What you have to do:
Find the line with "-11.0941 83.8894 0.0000" and the line with "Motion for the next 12" in the entries below; output exactly those two lines, every line between them, and no others.

Supplied data:
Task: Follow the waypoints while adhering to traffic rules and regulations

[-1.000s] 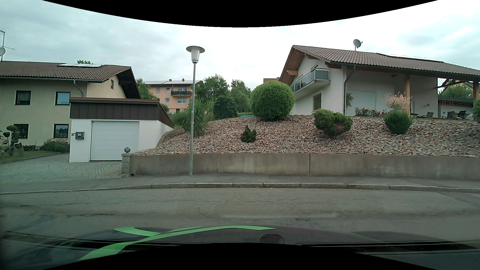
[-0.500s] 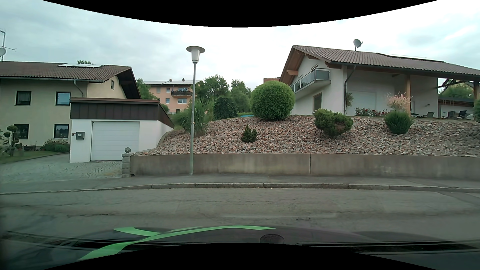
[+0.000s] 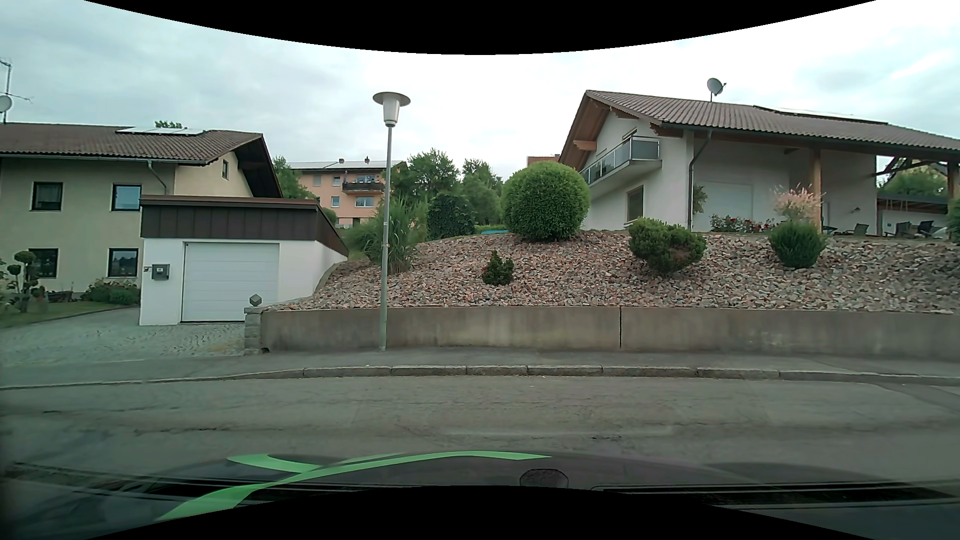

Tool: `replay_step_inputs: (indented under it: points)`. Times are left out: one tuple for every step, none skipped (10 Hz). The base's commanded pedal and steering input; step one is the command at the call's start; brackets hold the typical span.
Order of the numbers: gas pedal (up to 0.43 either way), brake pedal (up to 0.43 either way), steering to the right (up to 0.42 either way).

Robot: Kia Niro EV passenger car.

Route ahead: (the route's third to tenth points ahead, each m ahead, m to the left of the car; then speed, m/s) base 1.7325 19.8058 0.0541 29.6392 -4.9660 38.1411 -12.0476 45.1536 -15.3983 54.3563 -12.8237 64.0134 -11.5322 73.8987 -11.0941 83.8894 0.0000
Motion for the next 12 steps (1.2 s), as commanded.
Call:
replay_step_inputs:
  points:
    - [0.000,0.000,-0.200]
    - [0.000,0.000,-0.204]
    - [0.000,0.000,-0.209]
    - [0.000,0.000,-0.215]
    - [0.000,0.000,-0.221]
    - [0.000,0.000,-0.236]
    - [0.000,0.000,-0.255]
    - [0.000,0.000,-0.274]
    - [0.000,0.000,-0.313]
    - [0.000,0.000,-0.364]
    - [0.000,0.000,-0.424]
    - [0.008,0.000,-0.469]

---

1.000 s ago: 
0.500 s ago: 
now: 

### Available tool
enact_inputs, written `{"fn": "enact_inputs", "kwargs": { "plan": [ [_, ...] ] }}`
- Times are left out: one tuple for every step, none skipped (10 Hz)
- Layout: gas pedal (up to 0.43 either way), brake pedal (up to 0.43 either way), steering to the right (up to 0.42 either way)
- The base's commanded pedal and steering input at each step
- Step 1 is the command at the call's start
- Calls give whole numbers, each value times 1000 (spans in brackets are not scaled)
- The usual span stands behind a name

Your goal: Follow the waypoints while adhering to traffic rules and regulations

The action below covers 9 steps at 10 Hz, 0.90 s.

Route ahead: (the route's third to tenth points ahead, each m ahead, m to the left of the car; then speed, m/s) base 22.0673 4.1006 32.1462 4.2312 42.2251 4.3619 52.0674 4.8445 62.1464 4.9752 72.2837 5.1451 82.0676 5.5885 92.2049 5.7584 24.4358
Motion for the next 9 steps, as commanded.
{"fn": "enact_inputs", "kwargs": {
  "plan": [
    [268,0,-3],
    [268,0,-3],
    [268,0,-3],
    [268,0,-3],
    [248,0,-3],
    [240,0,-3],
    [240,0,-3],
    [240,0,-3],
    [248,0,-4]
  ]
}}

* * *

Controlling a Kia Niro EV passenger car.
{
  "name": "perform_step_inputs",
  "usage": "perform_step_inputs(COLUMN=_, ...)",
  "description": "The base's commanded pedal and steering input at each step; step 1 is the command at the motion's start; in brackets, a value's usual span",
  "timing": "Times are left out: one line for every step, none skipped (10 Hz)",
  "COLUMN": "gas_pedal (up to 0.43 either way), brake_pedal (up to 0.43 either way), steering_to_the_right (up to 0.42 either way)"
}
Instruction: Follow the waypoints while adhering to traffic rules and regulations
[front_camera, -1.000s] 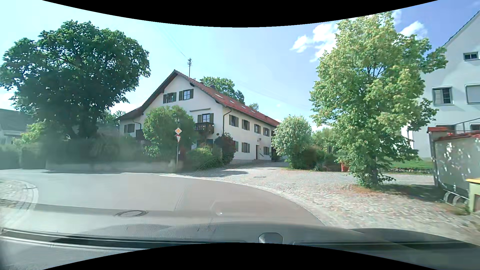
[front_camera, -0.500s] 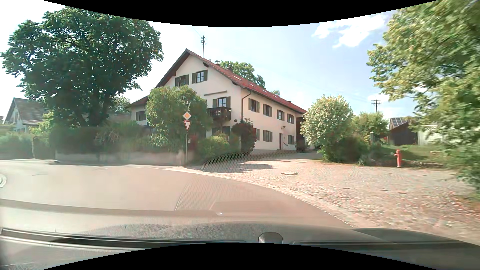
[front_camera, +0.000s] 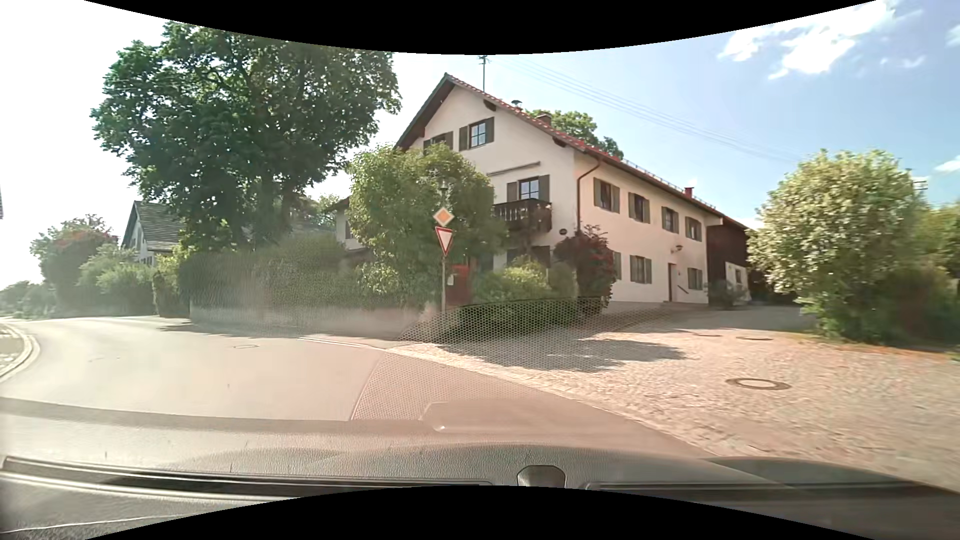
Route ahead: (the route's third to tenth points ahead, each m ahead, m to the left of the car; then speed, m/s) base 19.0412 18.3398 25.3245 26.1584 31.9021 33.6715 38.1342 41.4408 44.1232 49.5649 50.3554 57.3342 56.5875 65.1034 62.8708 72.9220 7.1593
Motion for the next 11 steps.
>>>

Result for this task:
Route ahead: (the route's third to tenth points ahead, each m ahead, m to the left of the car; then speed, m/s) base 1.7325 19.8058 0.0541 29.6392 -4.9660 38.1411 -12.0476 45.1536 -15.3983 54.3563 -12.8237 64.0134 -11.5322 73.8987 -11.0941 83.8894 0.0000
Motion for the next 12 steps (1.2 s), as commanded.

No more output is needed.